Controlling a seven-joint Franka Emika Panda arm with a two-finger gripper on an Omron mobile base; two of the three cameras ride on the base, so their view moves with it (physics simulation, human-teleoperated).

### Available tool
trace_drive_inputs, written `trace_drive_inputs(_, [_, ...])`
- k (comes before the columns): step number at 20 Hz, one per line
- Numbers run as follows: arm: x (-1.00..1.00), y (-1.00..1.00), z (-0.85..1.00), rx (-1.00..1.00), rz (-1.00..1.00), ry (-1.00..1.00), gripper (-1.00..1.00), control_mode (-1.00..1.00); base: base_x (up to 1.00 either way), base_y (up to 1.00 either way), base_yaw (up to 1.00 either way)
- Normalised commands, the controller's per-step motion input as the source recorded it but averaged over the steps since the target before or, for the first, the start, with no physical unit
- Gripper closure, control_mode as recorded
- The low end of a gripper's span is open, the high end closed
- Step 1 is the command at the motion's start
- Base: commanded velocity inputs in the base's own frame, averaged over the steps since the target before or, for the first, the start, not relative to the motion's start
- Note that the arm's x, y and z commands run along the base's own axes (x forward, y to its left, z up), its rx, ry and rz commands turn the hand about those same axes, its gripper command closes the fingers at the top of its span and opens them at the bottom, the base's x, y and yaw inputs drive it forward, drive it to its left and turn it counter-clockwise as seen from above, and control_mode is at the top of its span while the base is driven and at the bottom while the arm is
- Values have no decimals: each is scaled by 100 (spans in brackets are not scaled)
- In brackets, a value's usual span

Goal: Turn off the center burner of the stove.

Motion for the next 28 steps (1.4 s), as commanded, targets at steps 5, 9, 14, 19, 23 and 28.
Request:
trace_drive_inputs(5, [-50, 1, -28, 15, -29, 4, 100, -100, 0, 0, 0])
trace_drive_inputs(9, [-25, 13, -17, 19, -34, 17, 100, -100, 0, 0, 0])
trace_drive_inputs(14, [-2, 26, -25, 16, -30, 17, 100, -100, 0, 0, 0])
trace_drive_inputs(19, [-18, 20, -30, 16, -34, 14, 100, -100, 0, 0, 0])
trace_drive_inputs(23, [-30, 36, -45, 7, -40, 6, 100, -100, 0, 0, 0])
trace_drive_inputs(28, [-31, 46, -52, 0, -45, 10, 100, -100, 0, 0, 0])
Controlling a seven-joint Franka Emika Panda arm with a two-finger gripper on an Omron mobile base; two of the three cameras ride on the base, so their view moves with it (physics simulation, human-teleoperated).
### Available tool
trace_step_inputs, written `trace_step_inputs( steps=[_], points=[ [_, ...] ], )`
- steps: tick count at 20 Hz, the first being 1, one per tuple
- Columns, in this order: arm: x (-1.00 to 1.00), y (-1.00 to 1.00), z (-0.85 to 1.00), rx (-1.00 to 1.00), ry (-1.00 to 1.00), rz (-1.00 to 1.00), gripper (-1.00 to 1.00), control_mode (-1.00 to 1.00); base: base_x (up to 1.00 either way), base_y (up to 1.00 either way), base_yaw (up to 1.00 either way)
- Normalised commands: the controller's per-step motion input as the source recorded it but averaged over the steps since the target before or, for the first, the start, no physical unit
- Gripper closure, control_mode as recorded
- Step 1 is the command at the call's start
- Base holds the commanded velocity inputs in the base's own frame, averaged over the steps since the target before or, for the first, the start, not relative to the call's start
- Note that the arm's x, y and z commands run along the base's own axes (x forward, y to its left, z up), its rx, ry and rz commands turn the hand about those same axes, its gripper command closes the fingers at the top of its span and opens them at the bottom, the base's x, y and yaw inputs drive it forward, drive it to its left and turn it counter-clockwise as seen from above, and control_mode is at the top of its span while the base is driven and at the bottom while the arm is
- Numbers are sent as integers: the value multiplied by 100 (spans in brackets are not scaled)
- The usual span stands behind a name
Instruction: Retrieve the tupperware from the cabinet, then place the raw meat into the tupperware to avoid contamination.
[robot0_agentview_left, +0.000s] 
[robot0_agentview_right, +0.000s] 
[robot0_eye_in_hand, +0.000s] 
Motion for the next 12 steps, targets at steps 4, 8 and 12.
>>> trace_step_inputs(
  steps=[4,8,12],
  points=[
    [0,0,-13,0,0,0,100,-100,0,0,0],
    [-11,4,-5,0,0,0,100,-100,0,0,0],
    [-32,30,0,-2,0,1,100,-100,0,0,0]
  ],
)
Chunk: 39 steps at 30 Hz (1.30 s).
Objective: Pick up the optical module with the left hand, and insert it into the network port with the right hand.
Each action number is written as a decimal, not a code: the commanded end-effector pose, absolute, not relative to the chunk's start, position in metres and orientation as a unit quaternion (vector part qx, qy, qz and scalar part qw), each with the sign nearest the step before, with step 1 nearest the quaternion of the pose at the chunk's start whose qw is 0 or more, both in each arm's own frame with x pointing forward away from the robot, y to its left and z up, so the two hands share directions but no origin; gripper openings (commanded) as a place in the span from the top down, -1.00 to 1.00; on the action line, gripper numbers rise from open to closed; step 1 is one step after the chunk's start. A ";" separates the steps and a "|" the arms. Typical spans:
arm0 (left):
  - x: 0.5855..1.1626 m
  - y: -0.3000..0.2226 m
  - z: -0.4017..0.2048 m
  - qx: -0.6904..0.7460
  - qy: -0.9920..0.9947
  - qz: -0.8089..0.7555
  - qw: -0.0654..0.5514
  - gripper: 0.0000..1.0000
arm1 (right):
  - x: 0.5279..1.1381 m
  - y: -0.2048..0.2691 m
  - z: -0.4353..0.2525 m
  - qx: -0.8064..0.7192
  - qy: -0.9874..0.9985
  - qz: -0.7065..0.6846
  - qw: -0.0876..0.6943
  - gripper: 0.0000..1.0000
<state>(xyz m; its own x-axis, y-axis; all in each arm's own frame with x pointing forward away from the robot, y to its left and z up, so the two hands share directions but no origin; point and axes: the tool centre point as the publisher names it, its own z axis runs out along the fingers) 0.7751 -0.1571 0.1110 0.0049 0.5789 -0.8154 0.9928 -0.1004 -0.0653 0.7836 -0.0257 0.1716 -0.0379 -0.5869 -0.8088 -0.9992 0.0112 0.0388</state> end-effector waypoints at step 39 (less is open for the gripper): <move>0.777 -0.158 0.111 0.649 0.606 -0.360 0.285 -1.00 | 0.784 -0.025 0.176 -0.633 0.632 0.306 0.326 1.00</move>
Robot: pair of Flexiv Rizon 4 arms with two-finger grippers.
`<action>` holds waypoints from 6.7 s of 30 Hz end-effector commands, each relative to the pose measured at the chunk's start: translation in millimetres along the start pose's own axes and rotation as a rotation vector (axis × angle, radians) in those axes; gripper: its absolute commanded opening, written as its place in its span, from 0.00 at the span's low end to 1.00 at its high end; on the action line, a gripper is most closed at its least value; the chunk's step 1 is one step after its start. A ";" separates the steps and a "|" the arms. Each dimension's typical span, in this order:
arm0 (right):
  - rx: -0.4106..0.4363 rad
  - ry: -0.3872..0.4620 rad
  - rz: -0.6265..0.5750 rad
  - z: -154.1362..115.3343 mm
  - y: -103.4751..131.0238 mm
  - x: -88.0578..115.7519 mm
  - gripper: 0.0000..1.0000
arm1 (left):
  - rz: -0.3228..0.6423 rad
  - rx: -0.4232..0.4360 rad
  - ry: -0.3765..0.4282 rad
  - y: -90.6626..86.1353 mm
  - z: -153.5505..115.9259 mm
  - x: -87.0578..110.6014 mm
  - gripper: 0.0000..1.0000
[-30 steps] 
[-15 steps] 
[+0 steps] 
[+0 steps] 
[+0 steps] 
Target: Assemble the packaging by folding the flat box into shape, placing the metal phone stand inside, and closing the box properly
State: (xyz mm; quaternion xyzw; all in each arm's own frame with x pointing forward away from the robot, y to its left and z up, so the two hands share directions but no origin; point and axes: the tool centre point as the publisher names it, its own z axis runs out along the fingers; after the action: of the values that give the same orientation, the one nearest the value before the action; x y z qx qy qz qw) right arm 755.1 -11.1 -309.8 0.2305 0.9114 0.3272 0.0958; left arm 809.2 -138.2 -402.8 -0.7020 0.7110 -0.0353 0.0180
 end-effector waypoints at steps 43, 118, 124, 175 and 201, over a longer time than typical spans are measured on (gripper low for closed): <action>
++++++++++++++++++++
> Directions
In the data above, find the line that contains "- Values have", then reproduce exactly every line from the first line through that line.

> Output of the task
Controlling a seven-joint Franka Emika Panda arm with a two-finger gripper on an Omron mobile base; two of the three cameras ride on the base, so their view moves with it (physics simulation, human-teleoperated).

### Available tool
trace_drive_inputs, written `trace_drive_inputs(_, [_, ...])`
- k (comes before the columns): step number at 20 Hz, one per line
- Numbers run as follows: arm: x (-1.00..1.00), y (-1.00..1.00), z (-0.85..1.00), rx (-1.00..1.00), rz (-1.00..1.00), ry (-1.00..1.00), gripper (-1.00..1.00), control_mode (-1.00..1.00); base: base_x (up to 1.00 either way), base_y (up to 1.00 either way), base_yaw (up to 1.00 either way)
- Normalised commands, the controller's per-step motion input as the source recorded it but averaged over the steps since the target before or, for the first, the start, with no physical unit
- Gripper closure, control_mode as recorded
- The low end of a gripper's span is open, the high end closed
- Step 1 is the command at the motion's start
- Base: commanded velocity inputs in the base's own frame, averaged over the steps since the target before or, for the first, the start, not relative to the motion's start
- Note that the arm's x, y and z commands run along the base's own axes (x forward, y to its left, z up), its rx, ry and rz commands turn the hand about those same axes, its gripper command closes the fingers at the top of its span and opens them at the bottom, the base's x, y and yaw inputs drive it forward, drive it to its left and turn it counter-clockwise as seen from above, and control_mode is at the top of its span while the base is driven and at the bottom while the arm is
- Values have no decimals: each is scaled by 100 (spans in brackets are not scaled)

Nothing more is needed to finish the exercise.